The notion of the British “stiff upper lip” and associated emotional suppression has been well and truly challenged by the collective emotional outpouring during the Olympic Games fortnight. We will all have experienced a range of individual and shared responses to the emotional roller-coaster of the Games. This has been enhanced by exposure to media full of daily references to the tremendously moving experiences of the recent weeks, accompanied by images of vast crowds supporting our home grown athletes with cheers of encouragement and pride.
It is as if the Olympics have provided an opportunity for a display of emotions that might at other times be regarded as inappropriate. After all, emotions can be difficult to manage or are something of a potential minefield and best avoided. Nevertheless, emotions provide connections between people. Emotions are everywhere, a part of everything we do. Feelings are what we consciously experience, the meaning we make of what happens to us (Torsteinsson & Sundet, 2010).
Intense and pleasant emotions generate a feel good factor and help people to feel positive about themselves and one another. This is beneficial both in terms of physical health and in generating positive self worth, essential to the development of resilience and competence.
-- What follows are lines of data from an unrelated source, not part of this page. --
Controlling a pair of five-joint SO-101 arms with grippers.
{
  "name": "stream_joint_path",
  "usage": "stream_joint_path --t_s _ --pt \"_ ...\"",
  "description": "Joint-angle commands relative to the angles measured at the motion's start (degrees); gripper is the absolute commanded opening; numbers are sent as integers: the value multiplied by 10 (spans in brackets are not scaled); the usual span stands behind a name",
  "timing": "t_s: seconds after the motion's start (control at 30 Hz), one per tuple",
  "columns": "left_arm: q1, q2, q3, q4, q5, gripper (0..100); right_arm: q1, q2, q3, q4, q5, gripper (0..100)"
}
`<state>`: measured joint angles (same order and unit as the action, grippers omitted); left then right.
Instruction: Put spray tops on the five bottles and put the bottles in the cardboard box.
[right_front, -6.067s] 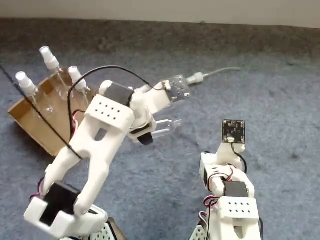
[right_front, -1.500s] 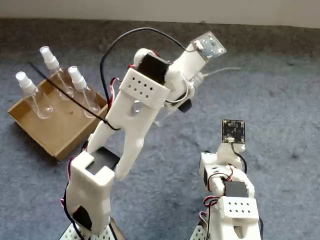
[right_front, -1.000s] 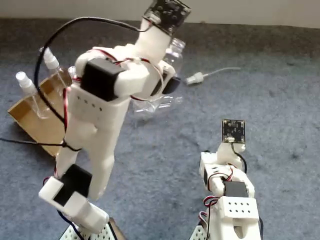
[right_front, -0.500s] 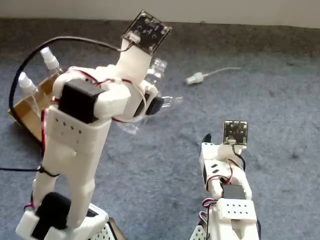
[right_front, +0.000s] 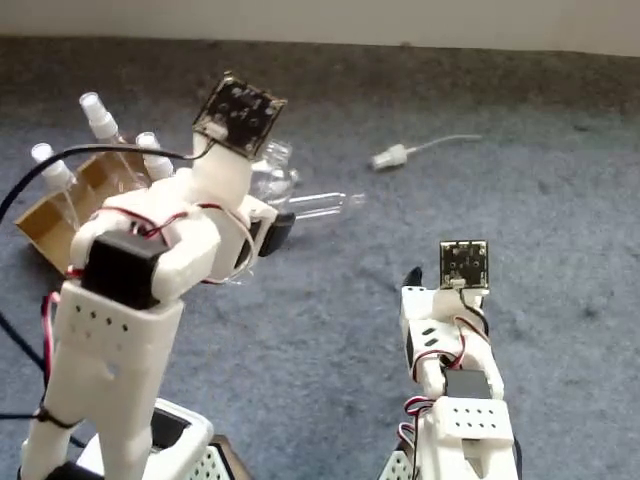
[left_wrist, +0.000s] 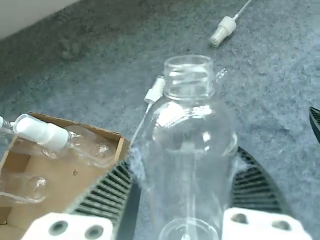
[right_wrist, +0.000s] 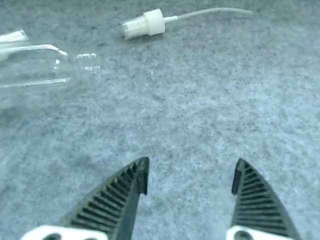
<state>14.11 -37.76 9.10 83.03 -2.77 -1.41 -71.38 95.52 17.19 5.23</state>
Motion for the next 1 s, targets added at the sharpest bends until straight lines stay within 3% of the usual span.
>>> stream_joint_path --t_s 0.0,0.17,0.4,0.63,0.83,0.97 --pt "-25 -92 102 -93 6 115 7 3 28 -13 7 253" --pt "-29 -155 222 -193 7 115 7 2 11 72 8 253" --pt "-27 -203 345 -318 8 112 28 6 -150 211 10 254" --pt "-25 -248 490 -497 14 112 63 56 -376 364 93 254" --pt "-24 -284 523 -527 132 115 72 218 -526 407 92 254" --pt "-24 -290 534 -528 135 115 72 321 -599 407 92 254"
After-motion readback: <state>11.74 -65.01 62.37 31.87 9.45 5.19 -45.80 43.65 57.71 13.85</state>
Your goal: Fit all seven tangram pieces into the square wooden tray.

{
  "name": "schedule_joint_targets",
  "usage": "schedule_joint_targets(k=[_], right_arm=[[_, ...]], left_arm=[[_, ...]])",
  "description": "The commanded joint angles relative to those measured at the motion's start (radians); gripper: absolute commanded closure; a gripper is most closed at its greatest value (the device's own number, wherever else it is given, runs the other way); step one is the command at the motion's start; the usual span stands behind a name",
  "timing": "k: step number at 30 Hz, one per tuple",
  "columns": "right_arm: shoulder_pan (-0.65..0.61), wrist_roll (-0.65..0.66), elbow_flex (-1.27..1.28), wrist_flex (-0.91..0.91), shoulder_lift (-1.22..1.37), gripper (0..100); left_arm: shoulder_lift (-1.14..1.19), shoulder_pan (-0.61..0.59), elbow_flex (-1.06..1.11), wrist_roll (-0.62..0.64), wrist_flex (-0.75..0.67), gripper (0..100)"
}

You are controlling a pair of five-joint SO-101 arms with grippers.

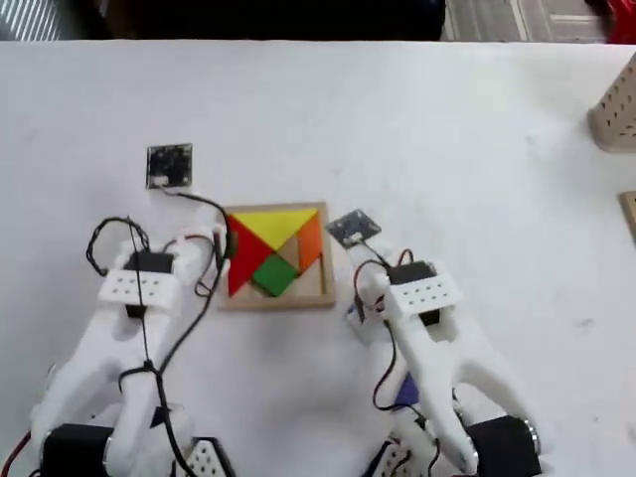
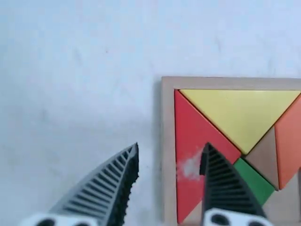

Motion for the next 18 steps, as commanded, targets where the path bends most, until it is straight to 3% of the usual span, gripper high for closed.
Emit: schedule_joint_targets(k=[1,5,12,18], right_arm=[[0.030,-0.002,-0.072,-0.008,-0.008,98.1],[0.082,-0.106,-0.123,-0.005,-0.008,97.0],[0.082,-0.199,-0.146,-0.019,-0.002,74.8],[0.084,-0.201,-0.144,-0.031,-0.002,77.4]], left_arm=[[-0.004,-0.010,-0.006,0.008,-0.026,78],[-0.004,-0.031,-0.006,0.012,-0.026,78],[-0.004,-0.030,-0.006,0.012,-0.026,78],[-0.004,-0.030,-0.006,0.011,-0.031,78]])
Following the successful Olympic Games, there is a potential for the feel good factor to be lost, for reality to come crashing down. This could potentially signal a retreat to our individual silos and a retraction of the recent positive emotional connectedness. Clearly our Prime Minister is mindful of this and has already identified strategies for “bottling the Olympic Spirit”. These include signing up thousands of volunteers for a new charity and increasing sports opportunities in schools.
At the heart of this collective spirit has been a sense of the possibilities ahead and a willingness to pull together– to believe in what can be done rather than a negative focus on what has not been achieved.
Daniel Siegl, The Developing Mind: How Relationships and the Brain Interact to Shape Who We Are, Guilford Press 1999.
Vigdis Wie Torsteinsson and Rolf Sundet, Emotions – in Need of a Supplementary Language, Context 2010.